Assignment =
In the data below, find the line that contains "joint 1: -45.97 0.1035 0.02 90" and the line that contains "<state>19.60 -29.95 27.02". Copy both, plus every line between them, exactly.

Excerpts from a dataset
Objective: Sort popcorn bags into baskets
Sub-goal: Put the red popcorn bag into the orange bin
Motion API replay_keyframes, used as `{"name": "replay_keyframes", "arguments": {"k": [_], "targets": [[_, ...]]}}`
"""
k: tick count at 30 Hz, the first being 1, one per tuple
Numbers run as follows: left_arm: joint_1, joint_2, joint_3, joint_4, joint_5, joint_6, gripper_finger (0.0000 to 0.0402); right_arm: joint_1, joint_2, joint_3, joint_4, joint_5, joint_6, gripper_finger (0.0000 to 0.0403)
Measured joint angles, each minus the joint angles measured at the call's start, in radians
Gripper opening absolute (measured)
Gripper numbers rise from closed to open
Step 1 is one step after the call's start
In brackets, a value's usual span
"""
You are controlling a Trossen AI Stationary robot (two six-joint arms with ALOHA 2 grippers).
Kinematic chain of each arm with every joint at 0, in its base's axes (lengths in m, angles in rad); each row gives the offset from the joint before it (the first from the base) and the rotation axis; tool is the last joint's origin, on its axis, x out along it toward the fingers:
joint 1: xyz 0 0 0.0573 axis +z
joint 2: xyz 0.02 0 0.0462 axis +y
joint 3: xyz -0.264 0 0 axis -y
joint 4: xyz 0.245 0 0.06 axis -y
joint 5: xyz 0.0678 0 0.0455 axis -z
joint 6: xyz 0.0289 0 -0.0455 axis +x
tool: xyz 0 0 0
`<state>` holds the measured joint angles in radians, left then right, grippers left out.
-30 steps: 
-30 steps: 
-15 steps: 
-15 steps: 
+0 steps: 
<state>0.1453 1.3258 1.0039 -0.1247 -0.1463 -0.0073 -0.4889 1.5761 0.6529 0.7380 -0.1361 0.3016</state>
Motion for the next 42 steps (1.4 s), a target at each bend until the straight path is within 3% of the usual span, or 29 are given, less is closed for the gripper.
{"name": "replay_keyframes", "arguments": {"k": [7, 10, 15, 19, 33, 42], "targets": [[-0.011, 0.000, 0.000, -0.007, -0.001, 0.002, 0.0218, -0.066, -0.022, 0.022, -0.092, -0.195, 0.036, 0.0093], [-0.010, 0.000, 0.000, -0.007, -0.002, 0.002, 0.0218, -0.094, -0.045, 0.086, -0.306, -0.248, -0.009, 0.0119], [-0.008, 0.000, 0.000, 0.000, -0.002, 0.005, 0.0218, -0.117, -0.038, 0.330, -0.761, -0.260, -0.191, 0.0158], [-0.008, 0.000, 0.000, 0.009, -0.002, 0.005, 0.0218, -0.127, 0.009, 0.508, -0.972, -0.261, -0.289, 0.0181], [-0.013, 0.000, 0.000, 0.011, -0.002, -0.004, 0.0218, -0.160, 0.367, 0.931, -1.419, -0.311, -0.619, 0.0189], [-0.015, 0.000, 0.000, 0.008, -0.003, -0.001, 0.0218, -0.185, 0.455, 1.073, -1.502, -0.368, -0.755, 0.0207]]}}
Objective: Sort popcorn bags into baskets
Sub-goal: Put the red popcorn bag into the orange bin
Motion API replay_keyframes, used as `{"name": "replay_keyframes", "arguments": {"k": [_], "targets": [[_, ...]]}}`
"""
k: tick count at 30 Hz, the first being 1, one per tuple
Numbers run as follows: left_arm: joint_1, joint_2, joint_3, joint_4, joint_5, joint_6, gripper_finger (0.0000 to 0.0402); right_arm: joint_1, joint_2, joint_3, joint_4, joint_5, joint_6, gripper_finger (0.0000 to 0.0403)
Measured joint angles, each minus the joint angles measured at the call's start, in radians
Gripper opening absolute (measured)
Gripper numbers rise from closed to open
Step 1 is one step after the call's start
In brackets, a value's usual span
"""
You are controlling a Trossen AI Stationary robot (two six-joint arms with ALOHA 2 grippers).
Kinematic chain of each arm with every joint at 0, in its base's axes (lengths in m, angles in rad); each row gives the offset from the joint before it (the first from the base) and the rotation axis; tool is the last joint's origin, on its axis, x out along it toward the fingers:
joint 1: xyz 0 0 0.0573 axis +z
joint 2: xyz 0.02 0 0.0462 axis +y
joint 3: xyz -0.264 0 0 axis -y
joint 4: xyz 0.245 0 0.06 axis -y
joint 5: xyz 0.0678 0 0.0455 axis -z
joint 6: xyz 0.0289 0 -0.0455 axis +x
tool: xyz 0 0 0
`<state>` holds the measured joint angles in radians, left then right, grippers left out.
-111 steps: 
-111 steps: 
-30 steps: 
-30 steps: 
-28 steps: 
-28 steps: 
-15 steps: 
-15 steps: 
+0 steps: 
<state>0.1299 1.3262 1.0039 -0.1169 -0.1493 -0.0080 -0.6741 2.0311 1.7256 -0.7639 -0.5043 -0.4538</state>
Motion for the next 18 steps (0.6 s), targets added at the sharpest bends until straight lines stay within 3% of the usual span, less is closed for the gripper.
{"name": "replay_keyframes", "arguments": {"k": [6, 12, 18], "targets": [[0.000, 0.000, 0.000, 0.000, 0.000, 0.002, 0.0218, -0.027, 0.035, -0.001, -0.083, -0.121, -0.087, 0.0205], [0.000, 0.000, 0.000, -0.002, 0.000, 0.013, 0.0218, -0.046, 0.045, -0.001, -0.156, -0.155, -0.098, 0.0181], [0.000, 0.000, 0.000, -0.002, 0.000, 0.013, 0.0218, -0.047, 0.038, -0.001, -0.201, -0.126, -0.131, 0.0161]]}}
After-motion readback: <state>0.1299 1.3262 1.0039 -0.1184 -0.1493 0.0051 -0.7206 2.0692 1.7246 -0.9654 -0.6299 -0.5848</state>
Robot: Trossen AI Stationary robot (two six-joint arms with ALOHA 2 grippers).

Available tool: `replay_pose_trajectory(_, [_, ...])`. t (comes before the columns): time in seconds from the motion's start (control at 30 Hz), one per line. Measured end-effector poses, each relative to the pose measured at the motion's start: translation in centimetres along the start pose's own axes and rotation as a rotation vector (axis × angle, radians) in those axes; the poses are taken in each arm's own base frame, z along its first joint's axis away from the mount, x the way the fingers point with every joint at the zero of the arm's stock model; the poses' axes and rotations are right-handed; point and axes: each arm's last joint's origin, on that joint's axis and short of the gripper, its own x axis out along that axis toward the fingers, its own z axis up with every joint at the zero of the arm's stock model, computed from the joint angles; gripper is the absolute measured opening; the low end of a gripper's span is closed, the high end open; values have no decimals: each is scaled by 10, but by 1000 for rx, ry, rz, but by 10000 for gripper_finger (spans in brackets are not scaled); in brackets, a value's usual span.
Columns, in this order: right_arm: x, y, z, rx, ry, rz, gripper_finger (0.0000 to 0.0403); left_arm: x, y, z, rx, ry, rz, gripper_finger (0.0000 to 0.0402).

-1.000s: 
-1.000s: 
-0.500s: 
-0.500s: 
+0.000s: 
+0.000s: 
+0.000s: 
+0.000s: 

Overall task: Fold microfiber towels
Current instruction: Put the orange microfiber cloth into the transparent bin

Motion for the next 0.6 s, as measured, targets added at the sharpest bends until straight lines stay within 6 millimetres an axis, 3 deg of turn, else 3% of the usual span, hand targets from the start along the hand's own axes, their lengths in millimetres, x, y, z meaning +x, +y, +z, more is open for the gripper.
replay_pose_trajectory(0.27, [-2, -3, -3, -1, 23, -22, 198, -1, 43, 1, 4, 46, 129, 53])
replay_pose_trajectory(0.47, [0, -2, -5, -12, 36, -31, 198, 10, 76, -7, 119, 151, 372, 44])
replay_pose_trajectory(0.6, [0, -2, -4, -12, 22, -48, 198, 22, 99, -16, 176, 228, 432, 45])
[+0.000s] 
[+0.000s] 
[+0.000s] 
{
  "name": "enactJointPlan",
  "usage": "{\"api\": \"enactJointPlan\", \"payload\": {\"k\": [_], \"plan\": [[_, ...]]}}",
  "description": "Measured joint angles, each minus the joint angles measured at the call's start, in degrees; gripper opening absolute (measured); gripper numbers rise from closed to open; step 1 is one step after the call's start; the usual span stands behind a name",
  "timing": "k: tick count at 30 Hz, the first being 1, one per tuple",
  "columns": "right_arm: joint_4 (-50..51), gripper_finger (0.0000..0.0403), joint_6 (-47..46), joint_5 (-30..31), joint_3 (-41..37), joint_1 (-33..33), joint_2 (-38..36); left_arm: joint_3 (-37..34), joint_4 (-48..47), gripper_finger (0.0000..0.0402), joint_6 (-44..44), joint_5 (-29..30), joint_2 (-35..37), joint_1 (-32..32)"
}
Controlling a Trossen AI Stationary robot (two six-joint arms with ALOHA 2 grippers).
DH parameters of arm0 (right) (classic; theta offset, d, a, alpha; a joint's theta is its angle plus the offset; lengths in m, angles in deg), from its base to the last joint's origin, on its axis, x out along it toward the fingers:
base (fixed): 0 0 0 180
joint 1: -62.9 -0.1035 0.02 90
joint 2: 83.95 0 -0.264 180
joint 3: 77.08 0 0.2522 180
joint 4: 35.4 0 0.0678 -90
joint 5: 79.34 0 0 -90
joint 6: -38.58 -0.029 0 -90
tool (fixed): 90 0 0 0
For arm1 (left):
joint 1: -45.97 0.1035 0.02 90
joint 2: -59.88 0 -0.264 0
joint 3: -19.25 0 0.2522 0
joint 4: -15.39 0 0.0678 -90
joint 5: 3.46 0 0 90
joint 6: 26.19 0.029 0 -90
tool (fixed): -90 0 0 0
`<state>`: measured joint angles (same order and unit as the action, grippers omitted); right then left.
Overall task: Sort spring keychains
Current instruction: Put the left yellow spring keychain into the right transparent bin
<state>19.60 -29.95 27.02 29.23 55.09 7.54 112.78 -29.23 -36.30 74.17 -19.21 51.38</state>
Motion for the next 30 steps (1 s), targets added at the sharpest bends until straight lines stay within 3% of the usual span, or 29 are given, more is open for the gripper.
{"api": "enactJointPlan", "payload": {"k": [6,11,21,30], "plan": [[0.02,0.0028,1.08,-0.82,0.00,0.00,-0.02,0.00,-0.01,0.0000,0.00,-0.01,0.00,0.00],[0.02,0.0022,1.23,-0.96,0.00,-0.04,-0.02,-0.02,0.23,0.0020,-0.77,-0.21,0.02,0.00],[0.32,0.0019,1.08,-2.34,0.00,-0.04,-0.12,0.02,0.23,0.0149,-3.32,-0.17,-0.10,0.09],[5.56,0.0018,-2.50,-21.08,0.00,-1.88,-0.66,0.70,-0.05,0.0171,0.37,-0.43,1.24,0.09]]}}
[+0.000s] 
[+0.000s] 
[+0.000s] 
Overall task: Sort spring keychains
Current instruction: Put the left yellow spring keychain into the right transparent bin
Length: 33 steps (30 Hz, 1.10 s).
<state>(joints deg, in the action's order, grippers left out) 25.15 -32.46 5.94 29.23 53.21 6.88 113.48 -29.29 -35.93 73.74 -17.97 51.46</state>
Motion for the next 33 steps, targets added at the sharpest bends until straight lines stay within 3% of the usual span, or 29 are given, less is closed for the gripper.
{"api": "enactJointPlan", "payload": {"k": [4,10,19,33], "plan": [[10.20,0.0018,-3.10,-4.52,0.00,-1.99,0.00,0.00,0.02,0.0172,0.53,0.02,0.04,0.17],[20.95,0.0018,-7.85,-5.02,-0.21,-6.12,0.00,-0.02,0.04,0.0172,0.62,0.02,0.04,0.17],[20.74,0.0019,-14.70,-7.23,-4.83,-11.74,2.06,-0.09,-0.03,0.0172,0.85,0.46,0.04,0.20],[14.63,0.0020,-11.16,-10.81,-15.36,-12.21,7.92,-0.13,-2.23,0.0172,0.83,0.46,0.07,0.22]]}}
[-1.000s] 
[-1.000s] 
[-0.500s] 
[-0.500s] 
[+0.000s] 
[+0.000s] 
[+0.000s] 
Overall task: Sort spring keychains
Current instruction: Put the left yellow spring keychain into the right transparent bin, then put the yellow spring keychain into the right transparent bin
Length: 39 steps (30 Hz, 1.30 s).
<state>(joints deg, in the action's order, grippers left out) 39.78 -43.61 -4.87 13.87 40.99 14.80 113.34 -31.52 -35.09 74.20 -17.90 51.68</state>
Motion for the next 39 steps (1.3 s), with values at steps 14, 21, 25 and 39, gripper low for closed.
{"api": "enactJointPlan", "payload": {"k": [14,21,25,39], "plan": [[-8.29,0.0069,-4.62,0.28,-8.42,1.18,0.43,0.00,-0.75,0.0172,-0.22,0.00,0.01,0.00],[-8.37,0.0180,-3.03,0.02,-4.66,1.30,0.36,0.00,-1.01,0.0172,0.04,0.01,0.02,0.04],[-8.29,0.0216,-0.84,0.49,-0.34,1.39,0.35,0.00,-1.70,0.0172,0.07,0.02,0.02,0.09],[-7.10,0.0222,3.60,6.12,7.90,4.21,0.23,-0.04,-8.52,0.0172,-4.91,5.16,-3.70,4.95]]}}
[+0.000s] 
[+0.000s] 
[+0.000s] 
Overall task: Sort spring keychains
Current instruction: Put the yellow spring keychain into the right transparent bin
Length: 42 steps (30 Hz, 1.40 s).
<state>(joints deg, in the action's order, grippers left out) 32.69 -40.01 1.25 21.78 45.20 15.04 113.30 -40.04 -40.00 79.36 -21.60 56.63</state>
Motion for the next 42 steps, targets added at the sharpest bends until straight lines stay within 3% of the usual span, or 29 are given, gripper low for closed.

Answer area =
joint 1: -45.97 0.1035 0.02 90
joint 2: -59.88 0 -0.264 0
joint 3: -19.25 0 0.2522 0
joint 4: -15.39 0 0.0678 -90
joint 5: 3.46 0 0 90
joint 6: 26.19 0.029 0 -90
tool (fixed): -90 0 0 0
`<state>`: measured joint angles (same order and unit as the action, grippers omitted); right then left.
Overall task: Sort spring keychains
Current instruction: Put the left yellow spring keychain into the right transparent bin
<state>19.60 -29.95 27.02 29.23 55.09 7.54 112.78 -29.23 -36.30 74.17 -19.21 51.38</state>

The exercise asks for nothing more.